TASK OBJECTIVE:
For the material that follows, return exactly the lines from the one with "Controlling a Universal" through the one with "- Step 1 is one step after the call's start", both ends included.

TASK DATA:
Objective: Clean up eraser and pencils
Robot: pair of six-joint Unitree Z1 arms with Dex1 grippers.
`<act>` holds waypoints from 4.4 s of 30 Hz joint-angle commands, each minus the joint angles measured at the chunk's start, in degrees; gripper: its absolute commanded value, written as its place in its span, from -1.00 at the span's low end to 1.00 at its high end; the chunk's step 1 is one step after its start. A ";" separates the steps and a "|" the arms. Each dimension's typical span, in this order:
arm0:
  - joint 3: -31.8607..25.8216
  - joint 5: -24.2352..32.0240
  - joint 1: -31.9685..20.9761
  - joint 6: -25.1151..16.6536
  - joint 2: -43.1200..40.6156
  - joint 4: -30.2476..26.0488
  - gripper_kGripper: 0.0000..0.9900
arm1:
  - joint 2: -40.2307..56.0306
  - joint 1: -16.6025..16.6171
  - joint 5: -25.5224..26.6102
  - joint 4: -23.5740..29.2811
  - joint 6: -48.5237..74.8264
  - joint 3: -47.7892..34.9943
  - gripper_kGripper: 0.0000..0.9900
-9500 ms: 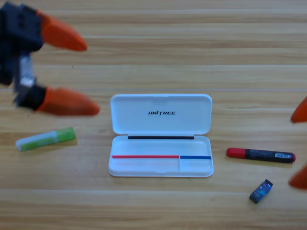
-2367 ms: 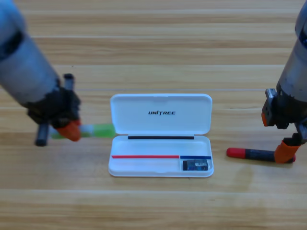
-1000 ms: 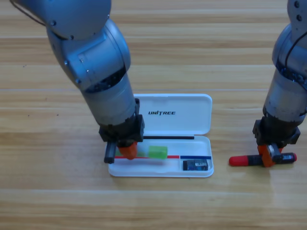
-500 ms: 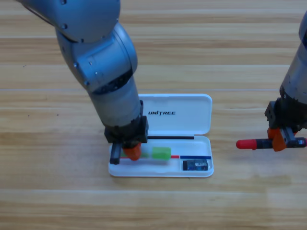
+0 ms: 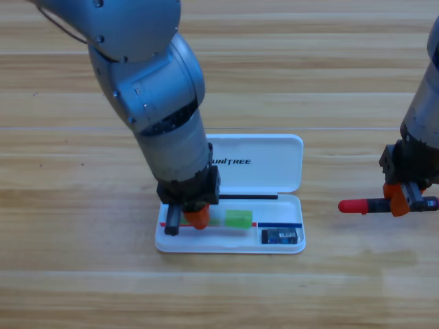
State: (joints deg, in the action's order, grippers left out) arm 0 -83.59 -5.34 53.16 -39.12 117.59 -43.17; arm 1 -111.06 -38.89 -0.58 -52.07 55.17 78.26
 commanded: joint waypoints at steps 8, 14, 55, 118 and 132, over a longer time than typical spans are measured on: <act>0.01 -0.19 1.25 0.97 3.08 -1.48 0.24 | -0.92 -0.31 -1.27 -0.49 -0.15 -1.35 -1.00; 0.10 -0.55 1.16 1.24 2.46 -1.74 1.00 | -0.65 -0.40 -1.36 -0.49 -0.33 -1.35 -1.00; 11.70 -0.55 -7.28 -2.46 -26.89 -8.33 1.00 | -27.46 -18.24 -5.14 -15.34 -11.23 40.57 -1.00; 8.45 33.56 -45.25 -9.22 -8.96 17.07 0.50 | 33.80 -12.79 33.45 0.92 -28.81 0.32 0.88; 14.33 38.74 -42.79 -11.68 -5.27 28.14 -1.00 | 32.66 -12.79 33.45 0.92 -28.45 -0.21 0.88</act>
State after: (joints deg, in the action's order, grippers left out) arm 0 -72.04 32.91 8.81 -50.05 110.07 -17.19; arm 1 -78.47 -50.89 32.33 -51.96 26.57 79.78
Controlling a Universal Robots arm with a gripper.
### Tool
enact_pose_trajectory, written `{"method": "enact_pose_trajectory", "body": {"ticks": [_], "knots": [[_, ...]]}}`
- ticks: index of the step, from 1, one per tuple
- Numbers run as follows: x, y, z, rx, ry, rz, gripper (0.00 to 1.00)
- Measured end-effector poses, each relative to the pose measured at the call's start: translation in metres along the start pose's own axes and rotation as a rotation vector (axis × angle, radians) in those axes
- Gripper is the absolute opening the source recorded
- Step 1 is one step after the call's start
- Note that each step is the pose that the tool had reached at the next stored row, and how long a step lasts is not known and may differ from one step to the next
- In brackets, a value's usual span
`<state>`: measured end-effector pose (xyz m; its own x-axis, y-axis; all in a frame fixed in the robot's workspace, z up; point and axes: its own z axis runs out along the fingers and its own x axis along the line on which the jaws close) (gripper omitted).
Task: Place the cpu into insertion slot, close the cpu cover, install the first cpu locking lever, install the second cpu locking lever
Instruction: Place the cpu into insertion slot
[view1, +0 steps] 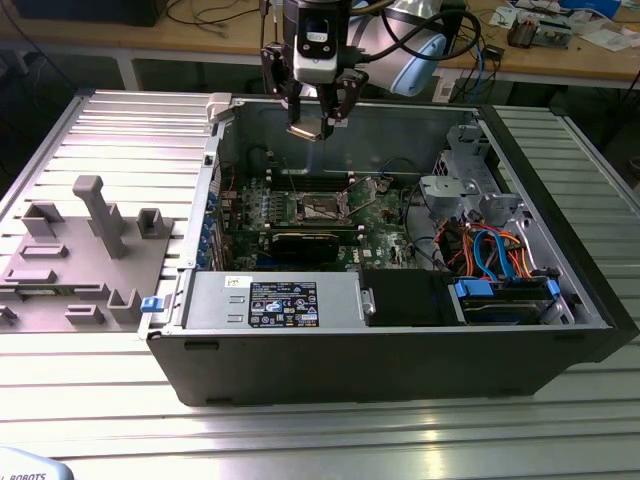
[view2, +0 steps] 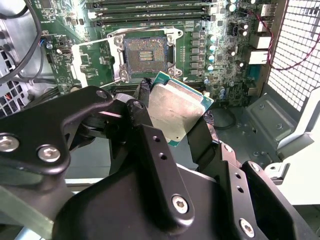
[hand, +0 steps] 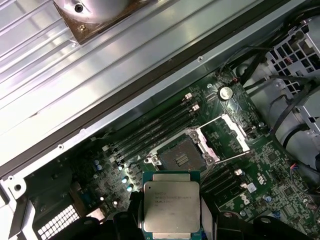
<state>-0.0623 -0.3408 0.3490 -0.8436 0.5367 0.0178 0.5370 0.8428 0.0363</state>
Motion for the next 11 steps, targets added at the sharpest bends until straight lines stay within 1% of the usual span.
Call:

COMPLETED EXERCISE:
Controlling a Universal Robots arm with a gripper.
### Tool
enact_pose_trajectory, written `{"method": "enact_pose_trajectory", "body": {"ticks": [_], "knots": [[_, ...]]}}`
- ticks: index of the step, from 1, one per tuple
- Numbers run as follows: x, y, z, rx, ry, rz, gripper (0.00 to 1.00)
- Measured end-effector poses, each relative to the pose measured at the call's start: translation in metres along the start pose's own axes and rotation as a rotation vector (axis × angle, radians) in those axes
- Gripper is the absolute opening the source recorded
- Step 1 is one step after the call's start

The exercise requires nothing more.